## EXERCISE GOAL
How many of the lines in the material underneath include the string "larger"? State the number only.

-- -- --

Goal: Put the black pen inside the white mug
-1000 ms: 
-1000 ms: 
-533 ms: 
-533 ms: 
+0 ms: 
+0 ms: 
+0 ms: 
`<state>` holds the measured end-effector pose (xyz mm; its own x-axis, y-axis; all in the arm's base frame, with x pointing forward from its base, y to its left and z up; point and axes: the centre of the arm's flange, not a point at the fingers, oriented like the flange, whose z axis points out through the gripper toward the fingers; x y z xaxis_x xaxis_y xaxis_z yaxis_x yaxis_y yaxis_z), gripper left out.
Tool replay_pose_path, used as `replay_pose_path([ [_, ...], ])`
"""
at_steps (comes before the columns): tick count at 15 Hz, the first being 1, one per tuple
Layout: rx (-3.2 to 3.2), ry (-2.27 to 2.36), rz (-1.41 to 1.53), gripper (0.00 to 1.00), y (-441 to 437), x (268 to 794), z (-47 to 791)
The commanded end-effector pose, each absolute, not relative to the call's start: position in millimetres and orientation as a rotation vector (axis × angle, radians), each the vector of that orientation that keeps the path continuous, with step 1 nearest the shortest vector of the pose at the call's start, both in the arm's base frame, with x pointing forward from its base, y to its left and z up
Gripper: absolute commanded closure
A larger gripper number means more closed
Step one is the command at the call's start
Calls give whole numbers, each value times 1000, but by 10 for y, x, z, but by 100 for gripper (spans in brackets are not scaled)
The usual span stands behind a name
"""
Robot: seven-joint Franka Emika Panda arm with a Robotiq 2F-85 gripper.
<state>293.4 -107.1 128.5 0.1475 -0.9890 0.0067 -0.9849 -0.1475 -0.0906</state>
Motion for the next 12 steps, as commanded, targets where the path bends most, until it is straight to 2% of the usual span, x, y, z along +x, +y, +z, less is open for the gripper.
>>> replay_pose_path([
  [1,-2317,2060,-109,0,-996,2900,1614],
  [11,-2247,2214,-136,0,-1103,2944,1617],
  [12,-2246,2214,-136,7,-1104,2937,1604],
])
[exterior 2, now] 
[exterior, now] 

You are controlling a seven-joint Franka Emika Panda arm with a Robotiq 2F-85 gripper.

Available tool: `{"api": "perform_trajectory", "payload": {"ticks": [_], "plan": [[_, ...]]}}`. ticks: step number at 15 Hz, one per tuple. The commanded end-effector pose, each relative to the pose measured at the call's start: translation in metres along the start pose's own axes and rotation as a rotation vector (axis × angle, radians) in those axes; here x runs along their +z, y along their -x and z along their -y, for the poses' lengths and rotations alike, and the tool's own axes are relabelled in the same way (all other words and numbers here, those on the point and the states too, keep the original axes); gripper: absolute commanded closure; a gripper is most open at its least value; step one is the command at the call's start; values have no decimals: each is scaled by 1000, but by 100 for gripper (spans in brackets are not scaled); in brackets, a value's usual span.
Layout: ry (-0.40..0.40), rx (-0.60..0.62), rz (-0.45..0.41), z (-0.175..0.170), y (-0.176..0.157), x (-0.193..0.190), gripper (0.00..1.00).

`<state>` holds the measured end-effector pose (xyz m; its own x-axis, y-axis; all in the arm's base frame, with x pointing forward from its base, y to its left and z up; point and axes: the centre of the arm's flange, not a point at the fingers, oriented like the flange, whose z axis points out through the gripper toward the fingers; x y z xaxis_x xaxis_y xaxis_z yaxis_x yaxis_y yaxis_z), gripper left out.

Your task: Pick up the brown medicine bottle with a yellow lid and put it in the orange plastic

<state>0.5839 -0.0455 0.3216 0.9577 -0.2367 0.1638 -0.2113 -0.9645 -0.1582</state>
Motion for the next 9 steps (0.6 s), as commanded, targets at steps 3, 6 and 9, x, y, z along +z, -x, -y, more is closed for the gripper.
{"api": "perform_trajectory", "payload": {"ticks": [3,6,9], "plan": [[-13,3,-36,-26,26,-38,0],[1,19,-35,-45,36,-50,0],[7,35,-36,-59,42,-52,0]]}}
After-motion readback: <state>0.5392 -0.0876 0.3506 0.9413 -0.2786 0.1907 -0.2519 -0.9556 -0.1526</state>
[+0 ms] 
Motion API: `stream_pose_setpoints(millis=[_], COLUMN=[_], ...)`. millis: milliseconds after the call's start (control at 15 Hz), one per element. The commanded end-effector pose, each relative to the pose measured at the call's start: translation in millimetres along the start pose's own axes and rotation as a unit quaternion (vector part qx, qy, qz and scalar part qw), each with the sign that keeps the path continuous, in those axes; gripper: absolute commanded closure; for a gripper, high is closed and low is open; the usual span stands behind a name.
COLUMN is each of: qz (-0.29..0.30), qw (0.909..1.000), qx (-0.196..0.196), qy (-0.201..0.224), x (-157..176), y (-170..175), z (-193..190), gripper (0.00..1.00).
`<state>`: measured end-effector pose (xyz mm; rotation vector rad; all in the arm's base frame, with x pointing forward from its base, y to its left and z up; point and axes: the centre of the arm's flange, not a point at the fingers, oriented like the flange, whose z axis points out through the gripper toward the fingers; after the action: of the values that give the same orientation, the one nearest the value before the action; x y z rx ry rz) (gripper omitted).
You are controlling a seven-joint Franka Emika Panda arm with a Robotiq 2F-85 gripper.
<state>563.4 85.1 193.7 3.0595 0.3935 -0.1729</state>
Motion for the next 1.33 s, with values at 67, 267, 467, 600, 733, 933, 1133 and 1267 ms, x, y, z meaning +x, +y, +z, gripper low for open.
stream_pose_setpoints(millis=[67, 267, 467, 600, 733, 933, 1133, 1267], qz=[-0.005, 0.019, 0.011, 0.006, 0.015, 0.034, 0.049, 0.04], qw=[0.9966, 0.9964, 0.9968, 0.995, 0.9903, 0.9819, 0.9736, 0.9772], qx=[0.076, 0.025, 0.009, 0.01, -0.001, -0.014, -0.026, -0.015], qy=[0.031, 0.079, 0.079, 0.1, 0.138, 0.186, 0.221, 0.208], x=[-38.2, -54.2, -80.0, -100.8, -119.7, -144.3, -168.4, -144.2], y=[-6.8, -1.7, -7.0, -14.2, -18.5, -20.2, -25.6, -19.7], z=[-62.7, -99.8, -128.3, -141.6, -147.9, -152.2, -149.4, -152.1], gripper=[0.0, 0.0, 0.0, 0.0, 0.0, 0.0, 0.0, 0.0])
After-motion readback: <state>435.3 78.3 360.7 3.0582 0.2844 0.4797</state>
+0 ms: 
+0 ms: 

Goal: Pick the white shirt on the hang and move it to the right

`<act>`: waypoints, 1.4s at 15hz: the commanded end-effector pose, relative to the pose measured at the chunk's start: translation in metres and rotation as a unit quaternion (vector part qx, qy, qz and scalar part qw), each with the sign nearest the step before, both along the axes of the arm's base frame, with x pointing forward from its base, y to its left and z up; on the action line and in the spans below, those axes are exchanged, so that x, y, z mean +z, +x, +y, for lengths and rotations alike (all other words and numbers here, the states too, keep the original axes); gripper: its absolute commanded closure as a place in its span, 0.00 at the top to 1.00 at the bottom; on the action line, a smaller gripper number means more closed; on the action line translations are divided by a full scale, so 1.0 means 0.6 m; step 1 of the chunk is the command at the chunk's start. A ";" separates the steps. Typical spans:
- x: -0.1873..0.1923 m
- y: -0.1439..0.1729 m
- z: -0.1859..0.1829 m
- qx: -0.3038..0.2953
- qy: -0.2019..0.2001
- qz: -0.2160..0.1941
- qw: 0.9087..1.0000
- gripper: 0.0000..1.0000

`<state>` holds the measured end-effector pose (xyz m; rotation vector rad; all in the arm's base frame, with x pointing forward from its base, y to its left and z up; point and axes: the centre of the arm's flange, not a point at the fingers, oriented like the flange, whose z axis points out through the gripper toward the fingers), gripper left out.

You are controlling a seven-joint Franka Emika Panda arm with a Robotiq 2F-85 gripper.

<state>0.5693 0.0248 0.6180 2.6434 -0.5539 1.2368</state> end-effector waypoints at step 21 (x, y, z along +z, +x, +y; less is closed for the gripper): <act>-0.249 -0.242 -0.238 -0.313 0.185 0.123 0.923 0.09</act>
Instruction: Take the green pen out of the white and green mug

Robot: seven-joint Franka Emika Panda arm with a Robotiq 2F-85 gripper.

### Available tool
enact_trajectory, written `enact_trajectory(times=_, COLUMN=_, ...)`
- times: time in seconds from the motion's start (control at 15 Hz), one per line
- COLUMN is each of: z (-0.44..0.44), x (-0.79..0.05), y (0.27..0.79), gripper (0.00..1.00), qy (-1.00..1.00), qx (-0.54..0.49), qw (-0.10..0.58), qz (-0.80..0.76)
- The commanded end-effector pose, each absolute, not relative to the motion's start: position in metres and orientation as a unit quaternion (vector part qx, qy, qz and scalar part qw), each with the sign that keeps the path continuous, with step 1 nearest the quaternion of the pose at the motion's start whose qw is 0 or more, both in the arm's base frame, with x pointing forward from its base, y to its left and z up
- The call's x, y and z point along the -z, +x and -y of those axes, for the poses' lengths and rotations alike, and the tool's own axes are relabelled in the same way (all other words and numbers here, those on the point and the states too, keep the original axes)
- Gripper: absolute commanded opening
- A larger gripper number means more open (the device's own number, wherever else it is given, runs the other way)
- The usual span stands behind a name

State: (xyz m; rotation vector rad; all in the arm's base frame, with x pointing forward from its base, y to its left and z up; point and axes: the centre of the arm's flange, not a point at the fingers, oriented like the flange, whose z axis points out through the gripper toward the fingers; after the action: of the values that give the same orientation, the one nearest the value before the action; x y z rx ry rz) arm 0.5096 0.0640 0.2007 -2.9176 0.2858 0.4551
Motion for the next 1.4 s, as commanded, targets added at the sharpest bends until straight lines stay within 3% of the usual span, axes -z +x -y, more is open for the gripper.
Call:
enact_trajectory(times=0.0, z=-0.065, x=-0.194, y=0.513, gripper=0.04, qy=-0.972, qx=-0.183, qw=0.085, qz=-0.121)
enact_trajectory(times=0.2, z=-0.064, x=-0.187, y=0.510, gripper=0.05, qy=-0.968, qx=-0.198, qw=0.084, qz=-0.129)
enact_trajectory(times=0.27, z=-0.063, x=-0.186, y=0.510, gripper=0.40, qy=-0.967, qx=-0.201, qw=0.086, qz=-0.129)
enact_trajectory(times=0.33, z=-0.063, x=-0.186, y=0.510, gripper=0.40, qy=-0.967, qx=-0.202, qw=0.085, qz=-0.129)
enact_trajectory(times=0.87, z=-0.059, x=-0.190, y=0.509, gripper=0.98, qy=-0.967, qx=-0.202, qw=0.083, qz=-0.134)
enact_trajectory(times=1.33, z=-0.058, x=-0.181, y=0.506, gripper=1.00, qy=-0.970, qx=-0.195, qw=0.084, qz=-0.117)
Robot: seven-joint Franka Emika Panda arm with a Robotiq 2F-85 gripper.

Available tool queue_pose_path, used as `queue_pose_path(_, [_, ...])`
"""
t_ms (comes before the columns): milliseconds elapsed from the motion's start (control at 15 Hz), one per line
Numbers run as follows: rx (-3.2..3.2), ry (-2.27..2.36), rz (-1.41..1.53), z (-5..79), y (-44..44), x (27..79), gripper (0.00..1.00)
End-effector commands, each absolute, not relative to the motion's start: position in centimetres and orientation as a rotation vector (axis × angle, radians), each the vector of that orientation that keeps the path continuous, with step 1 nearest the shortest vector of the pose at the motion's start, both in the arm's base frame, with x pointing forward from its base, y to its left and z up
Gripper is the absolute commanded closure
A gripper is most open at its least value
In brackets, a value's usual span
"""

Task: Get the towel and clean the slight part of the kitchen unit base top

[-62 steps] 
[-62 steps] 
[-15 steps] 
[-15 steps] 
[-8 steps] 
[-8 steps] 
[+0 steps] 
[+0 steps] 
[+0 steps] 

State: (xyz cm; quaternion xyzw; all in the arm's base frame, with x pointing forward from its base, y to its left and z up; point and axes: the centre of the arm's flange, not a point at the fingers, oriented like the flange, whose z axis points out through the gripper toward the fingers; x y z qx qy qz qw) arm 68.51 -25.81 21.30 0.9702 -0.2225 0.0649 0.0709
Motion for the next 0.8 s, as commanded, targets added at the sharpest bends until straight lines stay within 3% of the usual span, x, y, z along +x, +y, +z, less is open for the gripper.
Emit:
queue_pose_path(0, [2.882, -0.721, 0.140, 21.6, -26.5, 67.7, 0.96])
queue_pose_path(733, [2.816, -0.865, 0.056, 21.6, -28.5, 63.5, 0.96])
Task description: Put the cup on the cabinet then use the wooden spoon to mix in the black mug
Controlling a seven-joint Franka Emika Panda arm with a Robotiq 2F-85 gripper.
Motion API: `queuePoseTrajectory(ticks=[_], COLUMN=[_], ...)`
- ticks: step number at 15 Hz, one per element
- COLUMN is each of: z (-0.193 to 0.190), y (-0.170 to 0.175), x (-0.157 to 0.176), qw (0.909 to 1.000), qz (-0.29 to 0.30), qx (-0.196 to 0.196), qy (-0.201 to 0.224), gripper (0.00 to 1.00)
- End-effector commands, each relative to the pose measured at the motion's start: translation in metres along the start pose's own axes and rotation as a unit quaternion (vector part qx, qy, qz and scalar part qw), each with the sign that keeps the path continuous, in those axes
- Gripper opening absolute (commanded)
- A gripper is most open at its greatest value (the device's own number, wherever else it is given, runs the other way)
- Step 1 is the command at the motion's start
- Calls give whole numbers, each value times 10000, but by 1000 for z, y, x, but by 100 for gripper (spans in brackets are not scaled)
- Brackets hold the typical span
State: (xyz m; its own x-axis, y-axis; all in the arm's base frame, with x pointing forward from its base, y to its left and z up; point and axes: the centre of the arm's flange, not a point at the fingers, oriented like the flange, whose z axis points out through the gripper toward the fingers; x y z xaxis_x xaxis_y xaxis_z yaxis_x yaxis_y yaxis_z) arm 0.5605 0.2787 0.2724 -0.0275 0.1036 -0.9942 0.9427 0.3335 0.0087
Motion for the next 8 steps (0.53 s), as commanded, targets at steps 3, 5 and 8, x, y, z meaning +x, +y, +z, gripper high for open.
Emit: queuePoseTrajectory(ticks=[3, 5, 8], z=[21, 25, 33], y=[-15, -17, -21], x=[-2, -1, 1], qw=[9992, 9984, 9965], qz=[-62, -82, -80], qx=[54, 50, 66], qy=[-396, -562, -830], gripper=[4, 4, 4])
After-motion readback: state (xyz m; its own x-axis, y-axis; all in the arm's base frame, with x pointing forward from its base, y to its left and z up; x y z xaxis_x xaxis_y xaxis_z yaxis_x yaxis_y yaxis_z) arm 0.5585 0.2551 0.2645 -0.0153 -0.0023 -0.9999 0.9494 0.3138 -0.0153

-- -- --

## RESPONSE FOR THIS EXERCISE
2